Cristóvão Dória de Sousa (Chistouam dOria), na sua qualidade de Capitão de S. Tomé e Príncipe, manteve com o Bispo D. Frei Gaspar Cão um conjunto de atritos em torno de competências e prerrogativas que se lhe saldaram pela excomunhão temporária. O Bispo foi acusado de usurpar a jurisdição e a representação da Capitania Régia, respondendo Cristóvão Dória de Sousa com o incitamento da população a não acatar as ordens do Bispo que mereceria ser detido: “Em resposta D. Frei Gaspar Cão excomungou-o e impôs-lhe, tal como ao ouvidor e aos vereadores, uma pena pecuniária. As questiúnculas com este bispo chegaram mesmo a Roma. Pio V recebeu diversas denúncias, quer de natureza espiritual, como temporal, destacando-se as acusações de negligenciar a acção pastoral, de não prover clérigos, de pactuar com o concubinato, de possuir fazendas e de participar no tráfico de escravos, entre muitas outras. Mas as acusações não se confirmaram e o bispo foi ilibado de todas as acusações pela sentença do cardeal D. Henrique de 14 de Março de 1571 72”. FONTE: CUNHA PINHEIRO, Luís A conflitualidade social e institucional em S. Tomé ao longo do século XVI - Centro de História de Além-Mar FCSH/UNL p..13.

http://cvc.instituto-camoes.pt/eaar/coloquio/comunicacoes/luis_cunha_pinheiro.pdf (01.05.2020)

De forma exaustiva esta situação conflituosa pode ser seguida na seguinte obra, testemunho do trabalho fantástico que o Ministério do Ultramar patrocinou, reunido na Monumenta Missionária Africana da autoria de António Brásio.

Consulta online:

Monumenta Missionária Africana (África Ocidental (1570-1599) colegiada e anotada pelo Padre António Brásio, VOL. III, Agência Geral do Ultramar, Divisão de Publicações e Biblioteca, Lisboa / MCMLIII, RP-UM, pp. 12-33.

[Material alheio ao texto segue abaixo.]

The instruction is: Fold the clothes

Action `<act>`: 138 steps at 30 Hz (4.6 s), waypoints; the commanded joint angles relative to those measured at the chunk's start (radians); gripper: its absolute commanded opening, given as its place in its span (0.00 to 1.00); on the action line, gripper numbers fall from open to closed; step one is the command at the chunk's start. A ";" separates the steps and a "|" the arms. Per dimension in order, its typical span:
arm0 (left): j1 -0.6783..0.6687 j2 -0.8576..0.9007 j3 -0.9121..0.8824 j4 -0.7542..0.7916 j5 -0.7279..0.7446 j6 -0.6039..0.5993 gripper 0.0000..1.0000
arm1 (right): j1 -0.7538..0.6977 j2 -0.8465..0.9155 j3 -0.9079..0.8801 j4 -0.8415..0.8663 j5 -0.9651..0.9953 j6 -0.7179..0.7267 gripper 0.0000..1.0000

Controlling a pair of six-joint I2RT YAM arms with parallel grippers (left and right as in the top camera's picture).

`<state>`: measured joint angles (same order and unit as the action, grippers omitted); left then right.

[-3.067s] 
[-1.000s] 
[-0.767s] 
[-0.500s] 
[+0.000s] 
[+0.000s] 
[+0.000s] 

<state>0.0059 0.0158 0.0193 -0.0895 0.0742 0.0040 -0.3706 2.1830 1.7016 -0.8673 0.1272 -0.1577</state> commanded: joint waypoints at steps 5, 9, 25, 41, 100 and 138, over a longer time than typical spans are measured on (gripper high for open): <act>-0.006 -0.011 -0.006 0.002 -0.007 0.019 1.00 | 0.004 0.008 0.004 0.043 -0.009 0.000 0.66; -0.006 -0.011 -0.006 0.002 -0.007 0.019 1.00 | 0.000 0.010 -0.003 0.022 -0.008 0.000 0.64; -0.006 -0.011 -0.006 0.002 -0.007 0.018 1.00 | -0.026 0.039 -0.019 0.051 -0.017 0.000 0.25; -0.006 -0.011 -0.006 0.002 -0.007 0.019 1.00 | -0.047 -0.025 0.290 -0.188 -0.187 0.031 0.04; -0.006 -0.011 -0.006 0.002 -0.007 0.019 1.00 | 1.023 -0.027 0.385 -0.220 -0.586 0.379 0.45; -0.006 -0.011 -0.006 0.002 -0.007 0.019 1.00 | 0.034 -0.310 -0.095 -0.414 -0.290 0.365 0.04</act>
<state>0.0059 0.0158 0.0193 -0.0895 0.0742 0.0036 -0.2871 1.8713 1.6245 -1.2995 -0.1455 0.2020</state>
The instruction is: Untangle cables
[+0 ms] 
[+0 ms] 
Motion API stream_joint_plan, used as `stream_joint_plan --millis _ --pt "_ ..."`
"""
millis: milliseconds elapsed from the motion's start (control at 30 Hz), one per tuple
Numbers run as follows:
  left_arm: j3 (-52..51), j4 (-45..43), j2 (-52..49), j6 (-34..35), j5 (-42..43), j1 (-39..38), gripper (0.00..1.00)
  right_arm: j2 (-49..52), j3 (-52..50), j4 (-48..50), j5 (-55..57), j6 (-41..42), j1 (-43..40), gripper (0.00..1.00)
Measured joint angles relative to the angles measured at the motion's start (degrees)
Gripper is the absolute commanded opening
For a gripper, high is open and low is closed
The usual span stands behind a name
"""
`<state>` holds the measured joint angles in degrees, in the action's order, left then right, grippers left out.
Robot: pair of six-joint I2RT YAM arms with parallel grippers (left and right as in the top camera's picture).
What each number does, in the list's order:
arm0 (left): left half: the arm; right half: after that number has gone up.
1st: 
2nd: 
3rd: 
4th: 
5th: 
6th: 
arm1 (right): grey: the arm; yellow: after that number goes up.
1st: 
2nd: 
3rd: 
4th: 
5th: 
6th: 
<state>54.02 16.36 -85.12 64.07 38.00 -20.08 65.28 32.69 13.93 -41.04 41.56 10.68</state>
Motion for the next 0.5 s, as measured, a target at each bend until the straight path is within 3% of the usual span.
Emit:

   file:///C:/Users/JPE/Downloads/MMA_completo_Vol_3%20(1).pdf (30.07.2020)

 

Sabe-se que em 1564 foi substituído por Francisco de Gouveia. Perde-se o seu rasto a partir desta data, mas muito provavelmente regressa ao Algarve. Na casa dos 60 anos deve ter, na cidade de Faro ou nas suas proximidades, falecido sendo considerado e reconhecido. Só assim se explica que Faro sempre o tratou como um dos seus naturais mais prestigiados, facto que atesta uma rua ostentar o seu nome, volvidos mais de 450 anos. É obra na toponímia urbana. Espaço privilegiado para sobreporem-se nomes ao sabor de purgas de “Regimes”, “Ideários” e, mais recentemente, “ideologias”.



Síntese Final

Ao realizar esta contribuição, para uma biografia mais consistente de Cristóvão Dória de Sousa, não posso deixar de indicar que foi no contexto da pandemia covid19, dos vários confinamentos e isolamentos profiláticos que a sistematizei cronologicamente. Foi muito importante terem estado disponíveis mais fontes de consulta de forma online. O tempo é o factor mais limitativo, superado esse, mesmo em confinamento é possível muito pesquisar. Recebemos sempre estímulos humanos, mesmo via Teams, Zoom ou Hangouts. O ter tido conhecimento que se preparam para remexer na família Figueiredo Mascarenhas de Faro, mais me apeteceu apresentar o sogro de Gaspar de Figueiredo Mascarenhas, CF da Casa de Dom João III; Capitão-mor de Faro; Alcaide-mor de Faro, em Regime de Serventia por menoridade do detentor do Cargo, após a morte de Rui Barreto em 1559. Foi nessa qualidade de representante, em serventia, da Alcaidaria da cidade de Faro que foi um dos subscritores do auto da entrega da cidade a Dom Filipe II de Espanha, I de Portugal (12.07.1580).